À l’approche des Jeux olympiques d’hiver de Pékin qui s’ouvriront le 4 février, une dizaine de militants d’Amnesty International ont appelé ce mercredi en fin de matinée, devant l’ambassade de Chine à Bruxelles, à la libération de 5 défenseurs des droits humains.

Une bannière avec leurs portraits, mis en exergue au moyen des 5 anneaux olympiques, a été déployée. Elle était portée par des militants qui avaient des flambeaux en main.

Les personnes visées par cette campagne sont la journaliste citoyenne Zhang Zhan, l’universitaire ouïghour Ilham Tohti, la défenseure des droits du travail Li Qiaochu, l’avocat spécialiste des droits humains Gao Zhisheng et le blogueur tibétain Rinchen Tsultrim. Amnesty International a lancé fin décembre une pétition en ligne en leur faveur.

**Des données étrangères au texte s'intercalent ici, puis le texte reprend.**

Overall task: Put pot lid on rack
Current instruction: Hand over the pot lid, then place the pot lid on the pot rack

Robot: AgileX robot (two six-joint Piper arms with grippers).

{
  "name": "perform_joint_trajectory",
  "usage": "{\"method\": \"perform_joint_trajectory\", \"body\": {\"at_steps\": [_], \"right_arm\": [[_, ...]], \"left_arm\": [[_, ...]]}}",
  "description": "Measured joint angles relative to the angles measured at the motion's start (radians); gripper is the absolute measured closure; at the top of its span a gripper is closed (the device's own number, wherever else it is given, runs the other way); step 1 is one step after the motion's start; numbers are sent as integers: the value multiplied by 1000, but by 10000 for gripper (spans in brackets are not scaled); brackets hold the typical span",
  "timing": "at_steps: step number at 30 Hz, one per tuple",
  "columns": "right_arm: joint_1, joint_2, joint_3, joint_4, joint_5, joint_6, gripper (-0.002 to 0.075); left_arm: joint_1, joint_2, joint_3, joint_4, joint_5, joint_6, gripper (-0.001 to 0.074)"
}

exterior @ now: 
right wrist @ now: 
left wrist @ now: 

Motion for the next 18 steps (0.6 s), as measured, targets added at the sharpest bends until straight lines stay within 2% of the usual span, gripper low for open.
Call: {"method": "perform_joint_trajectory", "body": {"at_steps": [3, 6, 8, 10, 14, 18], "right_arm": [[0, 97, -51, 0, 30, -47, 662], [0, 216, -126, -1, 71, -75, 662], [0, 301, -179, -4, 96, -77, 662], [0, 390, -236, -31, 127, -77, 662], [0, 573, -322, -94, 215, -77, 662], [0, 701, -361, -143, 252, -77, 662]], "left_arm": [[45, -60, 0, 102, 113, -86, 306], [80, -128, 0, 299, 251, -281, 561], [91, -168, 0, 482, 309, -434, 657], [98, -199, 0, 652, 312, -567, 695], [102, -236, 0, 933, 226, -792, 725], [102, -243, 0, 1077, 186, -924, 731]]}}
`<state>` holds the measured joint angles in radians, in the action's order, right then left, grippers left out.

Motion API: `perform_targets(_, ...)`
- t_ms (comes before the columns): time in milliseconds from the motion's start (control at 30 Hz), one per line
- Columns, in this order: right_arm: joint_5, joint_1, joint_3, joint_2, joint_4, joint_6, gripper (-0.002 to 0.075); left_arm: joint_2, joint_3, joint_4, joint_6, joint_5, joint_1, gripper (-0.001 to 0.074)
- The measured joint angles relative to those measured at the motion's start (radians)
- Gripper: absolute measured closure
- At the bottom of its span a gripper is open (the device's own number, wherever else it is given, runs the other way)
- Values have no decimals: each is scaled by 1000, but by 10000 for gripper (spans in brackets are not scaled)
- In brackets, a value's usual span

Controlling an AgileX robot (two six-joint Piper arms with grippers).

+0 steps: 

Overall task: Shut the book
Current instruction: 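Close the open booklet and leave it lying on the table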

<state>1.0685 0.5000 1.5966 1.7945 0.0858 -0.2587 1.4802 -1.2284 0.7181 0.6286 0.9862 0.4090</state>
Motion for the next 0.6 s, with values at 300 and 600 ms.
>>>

« Nous demandons la libération de ces cinq courageux défenseurs des droits humains, de même que celle de toutes les autres personnes emprisonnées en Chine pour le simple fait d’avoir exprimé une opinion dissidente », explique Philippe Givron, coordinateur Chine de la section belge francophone d’Amnesty International.

BELGA

« Les Jeux olympiques de Pékin promettent d’offrir un spectacle sportif mémorable, mais le monde qui les regardera ne peut pas ignorer délibérément ce qu’il se passe ailleurs en Chine », ajoute Alkan Akad, chercheur sur la Chine pour l’ONG. Amnesty International appelle les représentants des gouvernements à voir dans cet événement une opportunité majeure pour discuter des droits humains avec les autorités chinoises.

L’ONG exhorte le Comité international olympique (CIO) à respecter les engagements relatifs aux droits humains pris par les autorités chinoises en perspective des Jeux, à savoir le respect de la liberté des médias, les droits des travailleurs, la possibilité de tenir des manifestations pacifiques ou encore ceux pris par rapport aux sportifs. La joueuse de tennis Peng Shuai, qui a participé par trois fois aux Jeux olympiques, a cessé d’apparaître en public après avoir accusé, en 2021 sur les réseaux sociaux, un ancien vice-Premier ministre chinois de l’avoir agressée sexuellement. Le CIO a en réaction organisé un appel vidéo avec elle. Amnesty l’encourage à en faire davantage pour garantir la liberté d’expression des athlètes.